Probation is a form of community supervision that offenders often serve in lieu of or in addition to a prison or jail sentence, often for low-level offenses. At the court’s discretion, and on the basis of a showing that incarceration is not warranted, probationers are permitted to serve out some or all of their sentences in the community. They are supervised and monitored by probation officers, who ensure their compliance with conditions of supervision.
Most states impose “standard” conditions on probationers that apply across the board—usually including attending school regularly or maintaining employment, avoiding criminal activity or association with felons, testing for drugs and alcohol, checking in periodically with the probation office, and remaining in the state or district. Other “special” conditions, which are imposed by the court in particular cases, generally relate to the offense and are meant to preserve public safety. Common special conditions include drug, alcohol, or psychological treatment; no-contact orders with victims; restrictions on internet or electronic media use; prohibitions on certain forms of work or employment; home arrest; or electronic monitoring. If a person violates a standard or special condition, a court may revoke that person’s probation and impose a community sanction, jail time, or even a term of incarceration.
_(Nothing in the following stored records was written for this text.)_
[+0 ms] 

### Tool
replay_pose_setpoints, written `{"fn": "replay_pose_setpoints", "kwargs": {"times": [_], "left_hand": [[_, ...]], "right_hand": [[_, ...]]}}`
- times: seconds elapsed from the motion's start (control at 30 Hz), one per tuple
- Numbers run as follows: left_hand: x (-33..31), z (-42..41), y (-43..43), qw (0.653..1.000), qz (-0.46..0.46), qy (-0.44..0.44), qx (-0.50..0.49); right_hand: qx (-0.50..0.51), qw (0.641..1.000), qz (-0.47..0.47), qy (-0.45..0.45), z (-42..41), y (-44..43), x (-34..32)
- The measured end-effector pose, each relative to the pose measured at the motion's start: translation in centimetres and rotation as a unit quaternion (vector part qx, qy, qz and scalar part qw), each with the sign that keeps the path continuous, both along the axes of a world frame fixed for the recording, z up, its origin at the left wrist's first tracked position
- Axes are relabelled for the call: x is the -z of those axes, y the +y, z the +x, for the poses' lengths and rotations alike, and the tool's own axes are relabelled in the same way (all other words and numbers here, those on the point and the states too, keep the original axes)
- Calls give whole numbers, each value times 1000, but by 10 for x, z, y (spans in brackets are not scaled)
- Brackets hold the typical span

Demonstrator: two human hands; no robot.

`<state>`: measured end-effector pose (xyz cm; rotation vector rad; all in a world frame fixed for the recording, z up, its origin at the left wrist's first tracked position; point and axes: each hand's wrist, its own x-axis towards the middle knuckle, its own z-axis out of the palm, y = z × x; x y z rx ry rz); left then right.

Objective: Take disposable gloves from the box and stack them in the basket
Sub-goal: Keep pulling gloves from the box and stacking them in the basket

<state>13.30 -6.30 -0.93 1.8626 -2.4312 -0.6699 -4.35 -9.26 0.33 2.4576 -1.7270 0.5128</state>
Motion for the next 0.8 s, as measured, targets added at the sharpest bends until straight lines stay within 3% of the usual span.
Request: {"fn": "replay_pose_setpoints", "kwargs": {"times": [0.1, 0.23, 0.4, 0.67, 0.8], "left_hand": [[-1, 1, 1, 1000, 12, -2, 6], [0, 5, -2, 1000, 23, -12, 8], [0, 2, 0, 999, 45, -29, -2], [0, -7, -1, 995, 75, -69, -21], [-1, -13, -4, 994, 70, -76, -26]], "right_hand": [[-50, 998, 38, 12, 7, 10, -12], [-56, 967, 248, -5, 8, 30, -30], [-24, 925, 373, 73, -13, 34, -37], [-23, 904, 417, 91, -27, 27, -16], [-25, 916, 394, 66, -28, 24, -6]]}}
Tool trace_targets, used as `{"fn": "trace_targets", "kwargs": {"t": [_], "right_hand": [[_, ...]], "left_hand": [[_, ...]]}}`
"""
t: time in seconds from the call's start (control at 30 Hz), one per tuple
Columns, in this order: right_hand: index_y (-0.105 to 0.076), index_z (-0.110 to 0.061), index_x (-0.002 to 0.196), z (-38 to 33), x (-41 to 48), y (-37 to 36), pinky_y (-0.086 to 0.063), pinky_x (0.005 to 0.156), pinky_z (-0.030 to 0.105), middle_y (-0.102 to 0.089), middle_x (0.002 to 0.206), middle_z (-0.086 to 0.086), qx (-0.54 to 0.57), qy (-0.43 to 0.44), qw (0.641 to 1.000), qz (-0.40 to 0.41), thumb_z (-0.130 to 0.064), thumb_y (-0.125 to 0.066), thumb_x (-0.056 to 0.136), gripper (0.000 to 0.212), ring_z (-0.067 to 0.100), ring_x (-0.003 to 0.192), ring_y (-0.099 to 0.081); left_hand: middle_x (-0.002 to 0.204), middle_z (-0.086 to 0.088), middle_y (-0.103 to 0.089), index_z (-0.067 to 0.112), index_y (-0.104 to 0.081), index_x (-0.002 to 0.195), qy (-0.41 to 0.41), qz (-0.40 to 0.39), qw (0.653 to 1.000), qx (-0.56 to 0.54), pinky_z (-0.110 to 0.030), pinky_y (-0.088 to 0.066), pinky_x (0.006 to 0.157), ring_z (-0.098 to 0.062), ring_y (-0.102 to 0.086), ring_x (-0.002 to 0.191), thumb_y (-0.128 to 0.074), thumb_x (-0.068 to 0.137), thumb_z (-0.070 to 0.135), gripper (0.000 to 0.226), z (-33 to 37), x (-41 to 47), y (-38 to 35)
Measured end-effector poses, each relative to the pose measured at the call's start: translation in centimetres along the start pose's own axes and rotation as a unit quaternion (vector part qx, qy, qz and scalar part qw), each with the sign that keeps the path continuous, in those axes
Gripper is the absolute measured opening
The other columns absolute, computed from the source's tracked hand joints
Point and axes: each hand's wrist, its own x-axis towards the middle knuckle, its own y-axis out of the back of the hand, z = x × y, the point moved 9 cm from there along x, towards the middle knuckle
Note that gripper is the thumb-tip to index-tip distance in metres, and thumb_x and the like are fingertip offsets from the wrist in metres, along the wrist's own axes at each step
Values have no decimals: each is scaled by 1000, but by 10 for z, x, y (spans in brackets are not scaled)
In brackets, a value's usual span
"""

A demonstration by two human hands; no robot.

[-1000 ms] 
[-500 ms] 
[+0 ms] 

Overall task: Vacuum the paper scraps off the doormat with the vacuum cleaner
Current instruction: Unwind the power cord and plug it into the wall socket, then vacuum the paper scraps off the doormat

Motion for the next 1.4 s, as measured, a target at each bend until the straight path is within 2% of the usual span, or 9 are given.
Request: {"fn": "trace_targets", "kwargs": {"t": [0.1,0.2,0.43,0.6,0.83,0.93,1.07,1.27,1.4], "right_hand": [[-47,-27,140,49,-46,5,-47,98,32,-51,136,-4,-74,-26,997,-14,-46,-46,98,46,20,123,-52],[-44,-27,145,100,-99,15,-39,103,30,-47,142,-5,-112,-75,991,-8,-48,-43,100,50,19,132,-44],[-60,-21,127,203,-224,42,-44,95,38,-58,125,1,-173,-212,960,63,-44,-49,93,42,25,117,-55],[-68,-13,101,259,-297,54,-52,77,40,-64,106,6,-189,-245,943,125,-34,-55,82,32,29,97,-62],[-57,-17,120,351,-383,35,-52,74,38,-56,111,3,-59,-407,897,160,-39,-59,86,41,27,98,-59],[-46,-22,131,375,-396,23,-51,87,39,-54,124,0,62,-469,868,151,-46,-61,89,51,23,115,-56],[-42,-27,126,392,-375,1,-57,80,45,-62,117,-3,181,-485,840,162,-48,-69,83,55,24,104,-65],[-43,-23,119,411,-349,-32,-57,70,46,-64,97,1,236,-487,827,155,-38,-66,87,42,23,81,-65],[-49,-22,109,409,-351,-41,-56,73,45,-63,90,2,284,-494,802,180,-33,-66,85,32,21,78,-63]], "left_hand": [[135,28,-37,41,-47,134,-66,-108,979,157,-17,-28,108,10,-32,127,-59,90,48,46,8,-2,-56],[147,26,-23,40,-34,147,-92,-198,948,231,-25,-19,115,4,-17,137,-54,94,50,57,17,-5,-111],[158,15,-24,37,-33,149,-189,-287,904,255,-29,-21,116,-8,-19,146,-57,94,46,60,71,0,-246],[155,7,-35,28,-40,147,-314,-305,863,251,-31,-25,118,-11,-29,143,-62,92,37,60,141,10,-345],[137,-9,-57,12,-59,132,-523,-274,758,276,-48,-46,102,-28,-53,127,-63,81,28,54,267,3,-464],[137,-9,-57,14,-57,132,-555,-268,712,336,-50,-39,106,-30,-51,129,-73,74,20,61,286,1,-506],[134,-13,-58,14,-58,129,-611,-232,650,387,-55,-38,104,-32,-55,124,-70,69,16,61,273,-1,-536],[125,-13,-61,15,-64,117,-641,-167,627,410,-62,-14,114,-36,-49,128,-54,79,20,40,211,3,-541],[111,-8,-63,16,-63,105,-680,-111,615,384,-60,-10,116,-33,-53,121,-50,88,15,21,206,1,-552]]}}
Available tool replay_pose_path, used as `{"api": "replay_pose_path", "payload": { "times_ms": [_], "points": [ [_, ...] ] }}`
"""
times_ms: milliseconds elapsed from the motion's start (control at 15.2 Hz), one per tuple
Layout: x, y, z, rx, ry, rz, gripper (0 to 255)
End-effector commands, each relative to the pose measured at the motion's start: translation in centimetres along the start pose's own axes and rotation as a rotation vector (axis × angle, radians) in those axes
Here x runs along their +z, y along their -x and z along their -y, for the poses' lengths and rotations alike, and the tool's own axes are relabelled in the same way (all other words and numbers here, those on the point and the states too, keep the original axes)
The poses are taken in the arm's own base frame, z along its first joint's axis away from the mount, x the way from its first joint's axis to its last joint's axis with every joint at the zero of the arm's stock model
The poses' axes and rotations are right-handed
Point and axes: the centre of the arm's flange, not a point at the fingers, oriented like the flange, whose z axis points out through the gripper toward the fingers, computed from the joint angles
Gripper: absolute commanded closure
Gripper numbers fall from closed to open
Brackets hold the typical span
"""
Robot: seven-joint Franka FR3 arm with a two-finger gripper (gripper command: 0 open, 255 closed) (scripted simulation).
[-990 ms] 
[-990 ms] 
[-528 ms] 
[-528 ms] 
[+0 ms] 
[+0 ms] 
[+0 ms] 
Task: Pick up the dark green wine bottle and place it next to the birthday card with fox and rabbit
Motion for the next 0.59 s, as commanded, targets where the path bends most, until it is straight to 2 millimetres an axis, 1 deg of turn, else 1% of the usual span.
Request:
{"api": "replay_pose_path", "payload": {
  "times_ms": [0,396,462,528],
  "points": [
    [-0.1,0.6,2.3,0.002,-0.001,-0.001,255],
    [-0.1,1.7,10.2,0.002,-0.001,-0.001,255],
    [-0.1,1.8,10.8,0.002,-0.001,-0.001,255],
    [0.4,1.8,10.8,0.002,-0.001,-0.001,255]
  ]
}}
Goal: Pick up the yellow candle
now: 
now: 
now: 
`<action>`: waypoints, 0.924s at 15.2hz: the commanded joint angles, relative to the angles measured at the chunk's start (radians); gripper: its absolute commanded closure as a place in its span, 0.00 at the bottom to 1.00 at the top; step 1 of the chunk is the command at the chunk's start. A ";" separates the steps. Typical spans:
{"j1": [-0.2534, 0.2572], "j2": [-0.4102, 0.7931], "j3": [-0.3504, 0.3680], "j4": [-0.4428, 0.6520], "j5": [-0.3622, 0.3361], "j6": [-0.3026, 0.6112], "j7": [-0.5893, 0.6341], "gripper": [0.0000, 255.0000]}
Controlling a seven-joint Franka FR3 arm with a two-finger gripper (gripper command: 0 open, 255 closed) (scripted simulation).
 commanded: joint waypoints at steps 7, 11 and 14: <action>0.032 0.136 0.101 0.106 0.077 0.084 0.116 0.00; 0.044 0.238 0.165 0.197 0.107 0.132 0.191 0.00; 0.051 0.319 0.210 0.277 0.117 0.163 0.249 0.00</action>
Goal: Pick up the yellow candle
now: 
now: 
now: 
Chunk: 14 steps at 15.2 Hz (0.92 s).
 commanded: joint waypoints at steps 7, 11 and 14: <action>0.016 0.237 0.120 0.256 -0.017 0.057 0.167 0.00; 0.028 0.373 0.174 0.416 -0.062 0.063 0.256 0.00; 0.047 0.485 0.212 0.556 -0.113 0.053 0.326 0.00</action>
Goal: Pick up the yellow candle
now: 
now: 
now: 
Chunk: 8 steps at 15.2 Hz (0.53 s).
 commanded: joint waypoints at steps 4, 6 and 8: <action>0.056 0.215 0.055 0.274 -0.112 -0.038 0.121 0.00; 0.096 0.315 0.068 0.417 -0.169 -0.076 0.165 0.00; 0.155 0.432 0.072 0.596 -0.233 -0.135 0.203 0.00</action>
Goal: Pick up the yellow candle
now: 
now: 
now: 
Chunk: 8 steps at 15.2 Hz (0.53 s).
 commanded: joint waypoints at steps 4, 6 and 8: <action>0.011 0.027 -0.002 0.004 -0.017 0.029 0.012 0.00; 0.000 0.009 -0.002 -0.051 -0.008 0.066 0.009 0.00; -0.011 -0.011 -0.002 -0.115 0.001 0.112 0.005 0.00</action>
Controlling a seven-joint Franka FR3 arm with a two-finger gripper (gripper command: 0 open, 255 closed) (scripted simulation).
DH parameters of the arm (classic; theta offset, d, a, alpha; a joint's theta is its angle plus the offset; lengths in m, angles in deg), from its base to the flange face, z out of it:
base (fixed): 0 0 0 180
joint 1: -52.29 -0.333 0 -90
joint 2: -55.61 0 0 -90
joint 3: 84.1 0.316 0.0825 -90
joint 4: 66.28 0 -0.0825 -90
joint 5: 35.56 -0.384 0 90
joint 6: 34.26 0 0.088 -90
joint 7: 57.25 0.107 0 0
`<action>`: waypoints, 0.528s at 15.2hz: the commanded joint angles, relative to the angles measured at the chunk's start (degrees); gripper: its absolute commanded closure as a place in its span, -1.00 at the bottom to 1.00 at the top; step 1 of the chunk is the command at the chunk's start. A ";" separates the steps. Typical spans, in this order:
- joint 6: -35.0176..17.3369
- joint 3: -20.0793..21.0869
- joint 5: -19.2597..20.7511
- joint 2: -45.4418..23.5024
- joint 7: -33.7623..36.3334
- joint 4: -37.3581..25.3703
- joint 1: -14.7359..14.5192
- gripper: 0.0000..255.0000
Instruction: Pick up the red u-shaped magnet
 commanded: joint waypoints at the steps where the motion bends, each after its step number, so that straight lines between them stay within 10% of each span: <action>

Parole is granted after a defendant has already served part of their sentence and the delegated body—usually a parole board—agrees that rehabilitative and public safety factors support early release into the community. Like those on probation, individuals on parole will likely meet regularly with supervision officers and be subject to standard and special conditions. Parole usually lasts for the remainder of an offender’s unserved sentence. In recent decades, the federal prison system and some states—notably Florida—have abolished parole in favor of early release after a fixed percentage of a sentence (usually 85 percent) has been served with no infractions.
II. The Failures of Community Supervision
The Supreme Court has said the purpose of community supervision is to “help individuals reintegrate into society as constructive individuals as soon as they are able.” But our current system, which supervises too many low-risk people too strictly and for too long, is at cross-purposes with that goal. Community supervision has grown dramatically in recent decades as part of a deliberate state strategy to reduce prison crowding and save money. But there is little evidence that supervision as currently practiced actually works to improve criminal justice outcomes by reducing recidivism and promoting reintegration into society of those who have been convicted of crimes. And increasingly, the failures of the supervision system are putting financial pressure on states as supervisees cycle back into prison for “technical” violations that have little impact on public safety.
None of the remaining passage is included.